As German bishops wrapped up their plenary meeting on Thursday with a final press conference amid tensions over same-sex blessings and a whole host of underlying issues, the focus was clear: All eyes were turned toward the fraught relationship with Rome and the forthcoming Synod on Synodality.
Bishop George Bätzing of Limburg, president of the German Bishops’ Conference, took public issue with the apostolic nuncio in Germany, Archbishop Nikola Eterović, for reminding the German bishops of statements by Pope Francis on anthropology, including gender ideology.
Citing Pope Francis, the papal ambassador had addressed the German prelates at their plenary assembly with a reminder it was “necessary to reject ideological colonization, including gender ideology” while emphasizing “that every person, regardless of sexual orientation, should be respected in their dignity and welcomed with respect.”
When asked by CNA Deutsch about this reminder, Bätzing on Sept. 28 accused the pope’s envoy to Germany of engaging in a culture war with terms such as “gender ideology” or “ideological colonization.”
“And when the Church engages in a culture war, it will always lose,” he said.
Bätzing used the German term for culture war — “Kulturkampf.” Given its bitter historical context, this is a loaded concept, amid the current concerns over the German Synodal Way, including its demand for blessing homosexual unions.
The alternative to a culture war, Bätzing added, was “not adaptation, not simply agreeing to everything and going along with everything,” but “the ecclesial principle” of “discernment of spirits.”
“This is precisely what we have tried to do in the Synodal Way,” the bishop claimed.
“The spirit of the times — ‘Zeitgeist’ — is the spirit of the world. Signs of the times are signs that God gives to people through culture, through a current development [movement], so that we can better understand what the Gospel wants.”
The president of the German bishops’ conference added: “We have to differentiate.”
Asked by EWTN Germany program director Martin Rothweiler about irritation caused by individual bishops moving forward on issues such as the blessing of homosexual unions openly defying the Vatican, Bätzing said: “Many more believers are irritated that the Church is not moving on this issue.”
Diversity, not division?
While Bätzing used the opportunity to double down on his approach, it is clear that not everyone in the Church in Germany shares his vision. For instance, Bishop Rudolf Voderholzer of Regensburg has frequently sounded alarms over doctrinal drift. His concerns mirror those of a minority of other bishops.
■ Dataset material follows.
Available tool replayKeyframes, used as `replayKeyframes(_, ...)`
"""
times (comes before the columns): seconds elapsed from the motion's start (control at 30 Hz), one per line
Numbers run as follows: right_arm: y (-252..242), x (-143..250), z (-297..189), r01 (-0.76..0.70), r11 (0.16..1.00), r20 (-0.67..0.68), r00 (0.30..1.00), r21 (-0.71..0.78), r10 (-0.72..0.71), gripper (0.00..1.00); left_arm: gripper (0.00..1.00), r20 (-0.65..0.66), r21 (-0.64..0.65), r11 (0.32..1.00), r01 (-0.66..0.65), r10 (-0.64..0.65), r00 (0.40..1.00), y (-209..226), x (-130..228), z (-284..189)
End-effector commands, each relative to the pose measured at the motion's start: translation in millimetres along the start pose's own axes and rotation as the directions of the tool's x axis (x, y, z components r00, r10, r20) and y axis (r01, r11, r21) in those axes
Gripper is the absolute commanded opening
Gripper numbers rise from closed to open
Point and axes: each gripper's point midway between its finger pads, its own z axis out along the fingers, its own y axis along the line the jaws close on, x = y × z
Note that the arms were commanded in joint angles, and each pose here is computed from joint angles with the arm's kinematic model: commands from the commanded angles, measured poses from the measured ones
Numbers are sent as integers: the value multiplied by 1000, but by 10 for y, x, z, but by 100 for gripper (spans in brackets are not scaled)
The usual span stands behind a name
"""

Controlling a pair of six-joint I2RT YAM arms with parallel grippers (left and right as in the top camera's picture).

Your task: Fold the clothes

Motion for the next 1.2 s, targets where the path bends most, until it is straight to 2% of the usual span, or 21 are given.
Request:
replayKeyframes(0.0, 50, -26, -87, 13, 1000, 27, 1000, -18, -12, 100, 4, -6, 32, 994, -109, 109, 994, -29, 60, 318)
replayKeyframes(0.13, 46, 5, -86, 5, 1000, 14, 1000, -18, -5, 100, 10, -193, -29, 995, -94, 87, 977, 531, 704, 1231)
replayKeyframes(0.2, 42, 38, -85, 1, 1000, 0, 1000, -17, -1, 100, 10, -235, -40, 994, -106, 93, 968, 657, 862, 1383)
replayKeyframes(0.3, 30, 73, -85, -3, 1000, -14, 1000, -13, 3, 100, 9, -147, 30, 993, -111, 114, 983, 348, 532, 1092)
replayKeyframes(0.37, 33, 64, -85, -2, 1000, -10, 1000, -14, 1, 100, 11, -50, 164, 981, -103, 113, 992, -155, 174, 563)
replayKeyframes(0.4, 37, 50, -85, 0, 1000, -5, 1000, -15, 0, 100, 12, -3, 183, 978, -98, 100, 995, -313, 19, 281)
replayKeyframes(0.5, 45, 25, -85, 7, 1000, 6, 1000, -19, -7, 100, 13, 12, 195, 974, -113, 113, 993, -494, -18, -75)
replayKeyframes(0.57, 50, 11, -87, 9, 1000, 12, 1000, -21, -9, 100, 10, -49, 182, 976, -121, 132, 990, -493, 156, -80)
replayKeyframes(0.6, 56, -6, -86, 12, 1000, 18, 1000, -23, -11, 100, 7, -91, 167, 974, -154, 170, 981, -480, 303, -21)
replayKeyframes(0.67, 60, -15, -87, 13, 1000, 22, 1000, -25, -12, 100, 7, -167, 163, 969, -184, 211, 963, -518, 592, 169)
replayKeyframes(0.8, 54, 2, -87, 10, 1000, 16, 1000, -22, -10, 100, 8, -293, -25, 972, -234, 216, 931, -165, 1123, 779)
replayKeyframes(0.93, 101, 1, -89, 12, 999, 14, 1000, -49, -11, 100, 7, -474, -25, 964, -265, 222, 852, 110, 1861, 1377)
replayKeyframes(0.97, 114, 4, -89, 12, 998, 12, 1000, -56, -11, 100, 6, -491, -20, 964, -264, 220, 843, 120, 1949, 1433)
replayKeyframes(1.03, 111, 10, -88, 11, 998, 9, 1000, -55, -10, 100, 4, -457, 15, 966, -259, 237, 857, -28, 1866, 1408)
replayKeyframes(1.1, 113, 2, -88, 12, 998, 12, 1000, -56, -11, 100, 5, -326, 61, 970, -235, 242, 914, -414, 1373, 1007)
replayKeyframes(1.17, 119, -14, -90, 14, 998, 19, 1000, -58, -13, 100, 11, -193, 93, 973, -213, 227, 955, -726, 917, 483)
Augsburg Bishop Bertram Meier, who will attend the synod in Rome, offered a nuanced view on Thursday, stressing the need for the “wealth of different positions, opinions, and creative ideas.”
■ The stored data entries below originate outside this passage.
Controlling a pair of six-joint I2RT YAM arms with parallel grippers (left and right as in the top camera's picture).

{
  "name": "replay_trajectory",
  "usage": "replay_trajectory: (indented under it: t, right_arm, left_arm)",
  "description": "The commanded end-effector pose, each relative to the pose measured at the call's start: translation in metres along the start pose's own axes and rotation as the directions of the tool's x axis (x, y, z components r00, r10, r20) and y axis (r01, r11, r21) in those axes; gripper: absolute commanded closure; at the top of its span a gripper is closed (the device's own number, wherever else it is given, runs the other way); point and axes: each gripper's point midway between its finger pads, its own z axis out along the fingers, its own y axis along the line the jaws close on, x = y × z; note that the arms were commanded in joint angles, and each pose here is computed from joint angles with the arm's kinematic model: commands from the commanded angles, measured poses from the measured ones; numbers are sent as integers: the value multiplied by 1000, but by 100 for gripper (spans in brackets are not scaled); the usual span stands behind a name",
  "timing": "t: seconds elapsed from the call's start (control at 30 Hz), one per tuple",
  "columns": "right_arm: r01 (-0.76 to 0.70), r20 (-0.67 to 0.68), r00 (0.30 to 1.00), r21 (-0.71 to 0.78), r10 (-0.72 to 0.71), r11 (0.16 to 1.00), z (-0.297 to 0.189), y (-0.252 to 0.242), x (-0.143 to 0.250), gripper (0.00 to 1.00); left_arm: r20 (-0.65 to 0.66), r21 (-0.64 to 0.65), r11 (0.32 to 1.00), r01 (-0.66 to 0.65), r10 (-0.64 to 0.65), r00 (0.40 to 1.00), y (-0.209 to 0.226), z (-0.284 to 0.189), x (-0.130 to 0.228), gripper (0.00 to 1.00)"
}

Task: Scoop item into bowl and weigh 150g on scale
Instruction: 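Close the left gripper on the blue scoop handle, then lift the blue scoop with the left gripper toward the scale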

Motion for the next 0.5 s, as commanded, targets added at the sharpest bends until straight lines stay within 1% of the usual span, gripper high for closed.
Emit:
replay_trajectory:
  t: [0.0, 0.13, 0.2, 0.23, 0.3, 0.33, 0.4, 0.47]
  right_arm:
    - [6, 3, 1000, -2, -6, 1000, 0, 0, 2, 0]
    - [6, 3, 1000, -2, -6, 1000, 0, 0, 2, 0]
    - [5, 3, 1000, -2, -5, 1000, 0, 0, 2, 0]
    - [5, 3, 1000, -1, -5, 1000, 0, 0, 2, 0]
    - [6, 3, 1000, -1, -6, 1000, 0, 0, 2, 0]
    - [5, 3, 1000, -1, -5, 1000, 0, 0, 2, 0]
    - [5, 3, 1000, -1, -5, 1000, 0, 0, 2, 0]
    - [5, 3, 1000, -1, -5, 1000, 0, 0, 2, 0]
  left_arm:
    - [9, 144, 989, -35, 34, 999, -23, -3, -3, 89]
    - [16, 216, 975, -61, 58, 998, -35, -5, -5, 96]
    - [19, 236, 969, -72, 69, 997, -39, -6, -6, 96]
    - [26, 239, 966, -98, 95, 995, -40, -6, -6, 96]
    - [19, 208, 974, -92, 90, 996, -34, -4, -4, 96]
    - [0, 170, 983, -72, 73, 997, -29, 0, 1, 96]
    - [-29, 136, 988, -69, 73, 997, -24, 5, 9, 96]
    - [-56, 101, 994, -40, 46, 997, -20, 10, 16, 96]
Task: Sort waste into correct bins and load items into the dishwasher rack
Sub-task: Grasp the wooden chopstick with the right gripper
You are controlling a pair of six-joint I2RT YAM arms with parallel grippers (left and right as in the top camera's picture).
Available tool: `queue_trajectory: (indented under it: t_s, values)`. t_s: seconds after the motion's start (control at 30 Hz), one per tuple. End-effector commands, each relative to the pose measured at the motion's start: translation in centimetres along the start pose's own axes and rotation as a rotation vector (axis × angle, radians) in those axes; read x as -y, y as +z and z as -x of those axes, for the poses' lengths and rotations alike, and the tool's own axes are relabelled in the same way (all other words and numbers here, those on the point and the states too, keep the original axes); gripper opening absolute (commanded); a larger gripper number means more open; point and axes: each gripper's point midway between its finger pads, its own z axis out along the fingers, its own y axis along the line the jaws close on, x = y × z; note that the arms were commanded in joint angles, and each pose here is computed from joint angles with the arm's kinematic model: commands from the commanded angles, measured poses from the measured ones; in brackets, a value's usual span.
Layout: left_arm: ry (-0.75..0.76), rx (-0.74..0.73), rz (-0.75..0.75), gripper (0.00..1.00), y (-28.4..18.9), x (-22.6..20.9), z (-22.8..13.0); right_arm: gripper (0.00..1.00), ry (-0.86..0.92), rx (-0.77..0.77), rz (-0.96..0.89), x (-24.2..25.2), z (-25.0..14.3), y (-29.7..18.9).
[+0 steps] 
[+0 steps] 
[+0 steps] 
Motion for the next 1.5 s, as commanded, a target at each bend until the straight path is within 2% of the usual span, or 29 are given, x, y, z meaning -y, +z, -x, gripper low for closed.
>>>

Yet, the prudent prelate warned that diversity should not become division. “I also wish that from the diversity of opinions no threats stand, but that we discover the richness of what catholicity means,” Meier remarked.
Amid this diverse cacophony, Bätzing doubled down on his stance, declaring: “We are in a phase in the Church where perhaps it is not security that is the unifying and stabilizing element but rather a dynamic in certain directions.”
Conscious of mounting tensions and open defiance around issues like the blessing of same-sex unions, the assembly in Wiesbaden served as a charged prelude to more significant debates on Church governance and hot-button issues.
With the Synod on Synodality on the immediate horizon, the Catholic world will watch how Germany’s controversial Synodal Way integrates — or collides — with the global Catholic event. Bätzing’s assertion that “a dynamic in certain directions” holds the Church together now casts its shadow onto the upcoming synod.